Similarly, for design validation: "Design validation testing was conducted and demonstrates that the System 1 performs within the defined design input requirements for the proposed modifications. The following testing was performed on the subject device: . Simulated use case testing . Validation of the Instructions For Use changes". Again, the specific acceptance criteria and detailed results are not provided.

Therefore, I cannot populate the table and answer all questions directly from the given text.

Based on the available information, here's what can be extracted and what remains unknown:

1. A table of acceptance criteria and the reported device performance

Acceptance Criteria (Stated/Inferred)	Reported Device Performance (Stated/Inferred)
Software Verification & Validation: The document states that protocols, acceptance criteria, and test results were included in the full submission, as recommended by FDA guidance.	Software Verification & Validation: "Software verification and validation testing... confirmed that the modifications do not adversely impact system performance." (Specific data not provided)
Design Validation: The document states design validation demonstrates the system performs within defined design input requirements. This would imply criteria for successful simulated use and validation of Instructions For Use changes.	Design Validation: "design validation testing ... demonstrates that the System 1 performs within the defined design input requirements for the proposed modifications." (Specific data not provided for simulated use cases or IFU validation)
Biocompatibility: Device does not come into patient contact.	Not applicable - no biocompatibility testing performed or required.
Electrical Safety and EMC: Software modifications do not impact these aspects.	Not applicable - no testing performed.

2. Sample size used for the test set and the data provenance

• Test set sample size: Not specified in the provided text.
• Data provenance: Not specified (e.g., country of origin, retrospective/prospective).

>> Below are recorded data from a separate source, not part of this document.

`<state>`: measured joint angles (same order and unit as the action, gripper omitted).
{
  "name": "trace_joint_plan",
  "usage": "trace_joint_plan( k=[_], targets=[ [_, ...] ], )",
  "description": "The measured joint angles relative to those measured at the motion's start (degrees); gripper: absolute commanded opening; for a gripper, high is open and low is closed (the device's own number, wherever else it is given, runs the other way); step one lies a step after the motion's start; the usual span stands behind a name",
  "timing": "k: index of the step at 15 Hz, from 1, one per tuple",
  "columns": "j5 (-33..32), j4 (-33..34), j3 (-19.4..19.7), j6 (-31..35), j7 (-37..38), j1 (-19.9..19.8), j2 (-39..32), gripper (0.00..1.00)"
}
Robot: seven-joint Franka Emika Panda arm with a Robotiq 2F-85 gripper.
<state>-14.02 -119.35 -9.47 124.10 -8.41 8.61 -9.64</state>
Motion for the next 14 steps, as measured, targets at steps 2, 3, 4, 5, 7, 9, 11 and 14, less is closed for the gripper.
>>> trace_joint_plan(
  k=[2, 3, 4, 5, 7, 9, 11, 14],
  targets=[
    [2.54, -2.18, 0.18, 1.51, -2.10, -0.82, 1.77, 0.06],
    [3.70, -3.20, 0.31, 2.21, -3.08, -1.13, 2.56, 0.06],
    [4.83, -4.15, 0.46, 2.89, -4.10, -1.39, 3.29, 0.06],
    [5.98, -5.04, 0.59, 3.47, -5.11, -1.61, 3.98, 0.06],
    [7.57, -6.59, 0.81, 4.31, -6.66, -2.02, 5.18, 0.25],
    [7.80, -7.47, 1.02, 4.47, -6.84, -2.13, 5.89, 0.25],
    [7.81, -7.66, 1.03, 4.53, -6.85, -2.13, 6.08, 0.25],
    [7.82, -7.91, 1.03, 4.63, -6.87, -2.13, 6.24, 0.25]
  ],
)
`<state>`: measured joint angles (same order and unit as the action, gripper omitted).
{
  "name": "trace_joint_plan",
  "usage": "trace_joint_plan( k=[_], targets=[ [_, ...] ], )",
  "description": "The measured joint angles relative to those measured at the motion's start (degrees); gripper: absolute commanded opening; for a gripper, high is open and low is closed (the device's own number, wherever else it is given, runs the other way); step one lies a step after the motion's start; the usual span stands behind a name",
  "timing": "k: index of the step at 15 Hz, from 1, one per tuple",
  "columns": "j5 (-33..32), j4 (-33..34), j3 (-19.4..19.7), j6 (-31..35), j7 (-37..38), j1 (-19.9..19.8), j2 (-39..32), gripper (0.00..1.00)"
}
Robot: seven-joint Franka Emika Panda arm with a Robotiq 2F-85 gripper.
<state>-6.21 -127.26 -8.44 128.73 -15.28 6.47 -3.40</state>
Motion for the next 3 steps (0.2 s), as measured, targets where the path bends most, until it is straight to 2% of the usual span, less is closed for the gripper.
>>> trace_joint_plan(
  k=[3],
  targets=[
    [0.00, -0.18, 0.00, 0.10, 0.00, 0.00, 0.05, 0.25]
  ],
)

The studies are internal manufacturer testing.

3. Number of experts used to establish the ground truth for the test set and the qualifications of those experts

• Number of experts: Not specified.
• Qualifications of experts: Not specified. The document mentions "qualified medical professional who is experienced in the operation of this or similar equipment" for the device's use, which might imply involvement in validating the simulated use cases, but this is an inference, not a direct statement about ground truth establishment.

4. Adjudication method (e.g. 2+1, 3+1, none) for the test set

• Adjudication method: Not specified.

5. If a multi reader multi case (MRMC) comparative effectiveness study was done, If so, what was the effect size of how much human readers improve with AI vs without AI assistance

• MRMC study: No. This device is a heart-lung machine console, not an AI diagnostic tool involving human readers.
• Effect size: Not applicable.

6. If a standalone (i.e. algorithm only without human-in-the-loop performance) was done

• Not applicable in the context of an "algorithm only" device in this submission. The software modifications are for a console that operates a heart-lung machine; its performance is intrinsically linked to the machine's function.

7. The type of ground truth used (expert consensus, pathology, outcomes data, etc)

• For the software verification and validation, and design validation, the "ground truth" would likely be adherence to defined software requirements, design input requirements, and successful operation during simulated use testing. Specific "ground truth" types like pathology or outcomes data are not relevant for this type of device modification.

8. The sample size for the training set

• Not applicable. This is not a machine learning/AI model that requires a training set in the conventional sense. The "training" here would refer to the software development and testing cycles.

9. How the ground truth for the training set was established

• Not applicable for the reasons stated in point 8.